Task prompt: Find the lines below in which the string "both" occurs. Copy each one.
===== Data to process
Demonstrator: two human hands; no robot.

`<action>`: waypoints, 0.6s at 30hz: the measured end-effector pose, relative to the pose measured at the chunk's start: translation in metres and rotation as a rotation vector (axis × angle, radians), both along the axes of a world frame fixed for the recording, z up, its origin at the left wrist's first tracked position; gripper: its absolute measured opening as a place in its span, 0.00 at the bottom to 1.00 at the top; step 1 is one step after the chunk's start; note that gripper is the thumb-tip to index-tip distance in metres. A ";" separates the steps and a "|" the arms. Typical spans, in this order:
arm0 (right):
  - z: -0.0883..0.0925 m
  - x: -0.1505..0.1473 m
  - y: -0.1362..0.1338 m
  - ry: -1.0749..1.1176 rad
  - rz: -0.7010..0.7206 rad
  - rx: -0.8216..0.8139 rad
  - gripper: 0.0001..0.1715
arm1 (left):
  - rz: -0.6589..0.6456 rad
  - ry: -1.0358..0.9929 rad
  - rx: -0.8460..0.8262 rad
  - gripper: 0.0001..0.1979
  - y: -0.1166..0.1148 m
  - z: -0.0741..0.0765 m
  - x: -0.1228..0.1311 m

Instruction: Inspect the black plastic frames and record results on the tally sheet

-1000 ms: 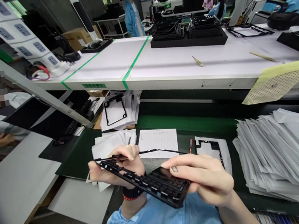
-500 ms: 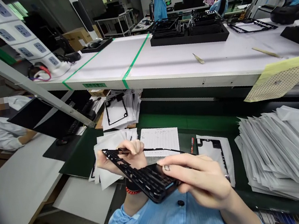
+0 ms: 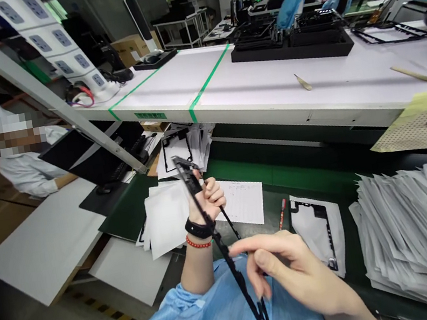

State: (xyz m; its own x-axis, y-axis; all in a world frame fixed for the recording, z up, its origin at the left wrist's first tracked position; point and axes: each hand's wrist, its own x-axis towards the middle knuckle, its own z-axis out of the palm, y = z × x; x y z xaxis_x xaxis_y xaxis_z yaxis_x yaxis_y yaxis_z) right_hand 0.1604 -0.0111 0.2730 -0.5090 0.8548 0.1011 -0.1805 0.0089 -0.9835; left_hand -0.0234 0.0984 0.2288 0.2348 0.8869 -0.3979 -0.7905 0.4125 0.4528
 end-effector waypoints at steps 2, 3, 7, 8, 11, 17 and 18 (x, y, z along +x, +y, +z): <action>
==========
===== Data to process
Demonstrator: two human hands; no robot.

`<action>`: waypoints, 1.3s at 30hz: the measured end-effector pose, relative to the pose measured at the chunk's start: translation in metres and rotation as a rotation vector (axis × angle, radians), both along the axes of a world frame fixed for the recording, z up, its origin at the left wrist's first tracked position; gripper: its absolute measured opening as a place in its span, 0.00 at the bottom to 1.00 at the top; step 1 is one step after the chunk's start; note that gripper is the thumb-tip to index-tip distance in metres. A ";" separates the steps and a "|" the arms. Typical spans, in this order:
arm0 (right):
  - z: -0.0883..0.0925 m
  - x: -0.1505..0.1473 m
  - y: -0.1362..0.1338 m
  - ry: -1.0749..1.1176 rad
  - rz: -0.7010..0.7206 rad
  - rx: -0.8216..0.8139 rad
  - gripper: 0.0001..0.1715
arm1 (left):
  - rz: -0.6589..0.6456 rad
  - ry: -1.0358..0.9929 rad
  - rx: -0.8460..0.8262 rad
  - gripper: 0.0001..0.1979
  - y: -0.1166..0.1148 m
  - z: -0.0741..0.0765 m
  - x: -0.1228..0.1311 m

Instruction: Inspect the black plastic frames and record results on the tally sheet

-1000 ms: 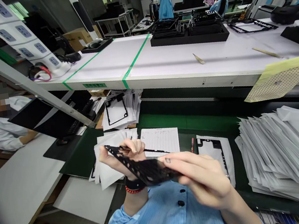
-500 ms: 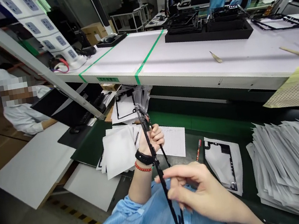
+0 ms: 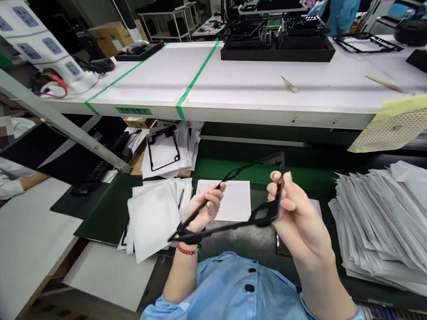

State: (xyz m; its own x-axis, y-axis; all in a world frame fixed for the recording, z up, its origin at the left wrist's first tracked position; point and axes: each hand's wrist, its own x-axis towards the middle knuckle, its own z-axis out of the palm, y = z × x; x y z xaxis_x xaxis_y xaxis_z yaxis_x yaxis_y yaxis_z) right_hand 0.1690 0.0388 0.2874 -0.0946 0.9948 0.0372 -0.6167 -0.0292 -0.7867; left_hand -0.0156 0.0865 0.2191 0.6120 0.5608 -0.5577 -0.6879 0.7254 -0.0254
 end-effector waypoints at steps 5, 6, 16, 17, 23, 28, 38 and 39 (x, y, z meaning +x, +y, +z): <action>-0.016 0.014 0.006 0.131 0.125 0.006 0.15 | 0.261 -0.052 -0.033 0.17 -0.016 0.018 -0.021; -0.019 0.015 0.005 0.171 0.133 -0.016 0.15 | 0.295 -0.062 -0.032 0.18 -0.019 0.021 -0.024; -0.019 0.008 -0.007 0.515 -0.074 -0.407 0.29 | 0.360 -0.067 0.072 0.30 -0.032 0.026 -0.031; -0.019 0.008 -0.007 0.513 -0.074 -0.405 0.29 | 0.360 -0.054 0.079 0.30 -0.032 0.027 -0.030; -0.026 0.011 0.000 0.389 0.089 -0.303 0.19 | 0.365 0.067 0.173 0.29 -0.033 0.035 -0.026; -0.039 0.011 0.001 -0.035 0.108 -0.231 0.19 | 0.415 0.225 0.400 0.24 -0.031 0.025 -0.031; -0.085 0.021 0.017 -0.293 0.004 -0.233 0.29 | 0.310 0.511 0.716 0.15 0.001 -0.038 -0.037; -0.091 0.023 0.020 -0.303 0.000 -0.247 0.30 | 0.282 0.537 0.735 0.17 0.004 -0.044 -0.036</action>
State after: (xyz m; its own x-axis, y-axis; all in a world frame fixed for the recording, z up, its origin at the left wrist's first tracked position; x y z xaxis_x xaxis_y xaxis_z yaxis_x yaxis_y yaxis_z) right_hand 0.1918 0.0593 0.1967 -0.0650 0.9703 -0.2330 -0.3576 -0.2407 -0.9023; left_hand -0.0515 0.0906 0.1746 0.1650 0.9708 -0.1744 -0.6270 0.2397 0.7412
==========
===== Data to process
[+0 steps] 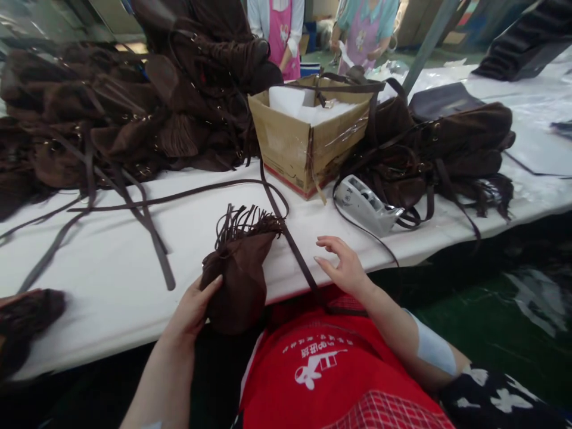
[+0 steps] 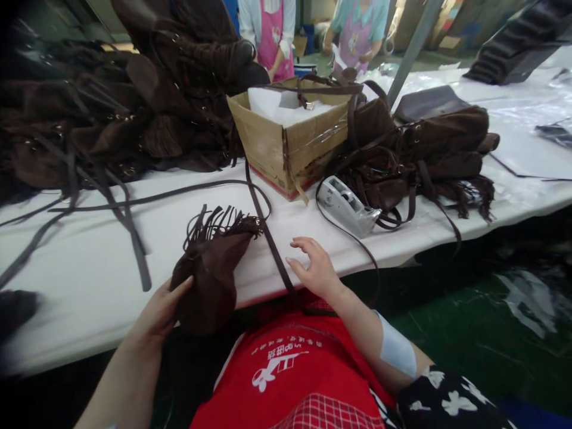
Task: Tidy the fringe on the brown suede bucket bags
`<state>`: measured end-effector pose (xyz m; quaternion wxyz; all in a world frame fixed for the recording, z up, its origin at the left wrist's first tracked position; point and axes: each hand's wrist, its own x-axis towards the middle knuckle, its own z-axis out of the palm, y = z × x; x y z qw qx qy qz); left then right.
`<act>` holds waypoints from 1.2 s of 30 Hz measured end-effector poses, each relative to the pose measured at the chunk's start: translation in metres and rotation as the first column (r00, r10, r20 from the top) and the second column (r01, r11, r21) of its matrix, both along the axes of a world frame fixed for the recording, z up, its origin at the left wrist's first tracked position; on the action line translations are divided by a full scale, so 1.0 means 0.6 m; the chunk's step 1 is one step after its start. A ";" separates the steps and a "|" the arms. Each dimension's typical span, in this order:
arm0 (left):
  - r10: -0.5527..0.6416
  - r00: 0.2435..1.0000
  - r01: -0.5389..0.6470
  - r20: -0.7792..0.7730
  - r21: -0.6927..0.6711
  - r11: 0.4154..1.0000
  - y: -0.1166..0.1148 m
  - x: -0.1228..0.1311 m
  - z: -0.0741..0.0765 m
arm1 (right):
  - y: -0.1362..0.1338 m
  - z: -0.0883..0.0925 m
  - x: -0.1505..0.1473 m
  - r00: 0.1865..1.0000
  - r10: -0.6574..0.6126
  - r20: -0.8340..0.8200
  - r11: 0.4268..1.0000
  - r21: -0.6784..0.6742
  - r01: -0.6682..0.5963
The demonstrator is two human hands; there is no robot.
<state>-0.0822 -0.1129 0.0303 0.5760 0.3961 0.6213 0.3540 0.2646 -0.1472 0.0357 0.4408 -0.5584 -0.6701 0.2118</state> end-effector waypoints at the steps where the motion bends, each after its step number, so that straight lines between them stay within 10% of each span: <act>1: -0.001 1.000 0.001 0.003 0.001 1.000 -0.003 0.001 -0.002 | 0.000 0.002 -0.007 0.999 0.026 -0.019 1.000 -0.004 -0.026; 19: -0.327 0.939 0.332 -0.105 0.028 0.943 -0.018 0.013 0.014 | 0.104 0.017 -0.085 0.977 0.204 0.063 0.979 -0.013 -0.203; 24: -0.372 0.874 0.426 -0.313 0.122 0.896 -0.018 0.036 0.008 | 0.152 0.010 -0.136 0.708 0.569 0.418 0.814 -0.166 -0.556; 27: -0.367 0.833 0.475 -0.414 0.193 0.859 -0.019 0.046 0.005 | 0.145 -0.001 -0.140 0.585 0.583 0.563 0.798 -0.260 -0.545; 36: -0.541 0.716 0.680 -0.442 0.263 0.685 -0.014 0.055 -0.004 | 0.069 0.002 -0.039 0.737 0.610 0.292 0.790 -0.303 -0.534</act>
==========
Output of the exercise:
`<action>`: waypoints, 0.6s at 30hz: the measured end-effector pose, relative to the pose measured at the chunk's start: translation in metres and rotation as a rotation vector (axis × angle, radians), both along the axes of a world frame fixed for the recording, z up, its origin at the left wrist's first tracked position; gripper: its absolute measured opening as a place in its span, 0.00 at the bottom to 1.00 at the top; step 1 is one step after the chunk's start; note that gripper is the thumb-tip to index-tip distance in metres. A ";" separates the steps and a "|" the arms. Typical spans, in this order:
`<action>`: waypoints, 1.3s at 30hz: the measured end-effector pose, relative to the pose measured at the chunk's start: translation in metres and rotation as a rotation vector (axis × angle, radians), both along the axes of a world frame fixed for the recording, z up, its origin at the left wrist's first tracked position; gripper: its absolute measured opening as a place in its span, 0.00 at the bottom to 1.00 at the top; step 1 is one step after the chunk's start; note that gripper is the thumb-tip to index-tip distance in metres. A ";" separates the steps and a "|" the arms. Typical spans, in this order:
`<act>` holds waypoints from 1.2 s of 30 Hz measured end-effector poses, each relative to the pose measured at the chunk's start: translation in metres and rotation as the first column (r00, r10, r20 from the top) and the second column (r01, r11, r21) of its matrix, both along the axes of a world frame fixed for the recording, z up, its origin at the left wrist's first tracked position; on the action line translations are divided by a full scale, so 1.0 means 0.6 m; the chunk's step 1 is one step after its start. A ";" separates the steps and a "|" the arms. Each dimension's typical span, in this order:

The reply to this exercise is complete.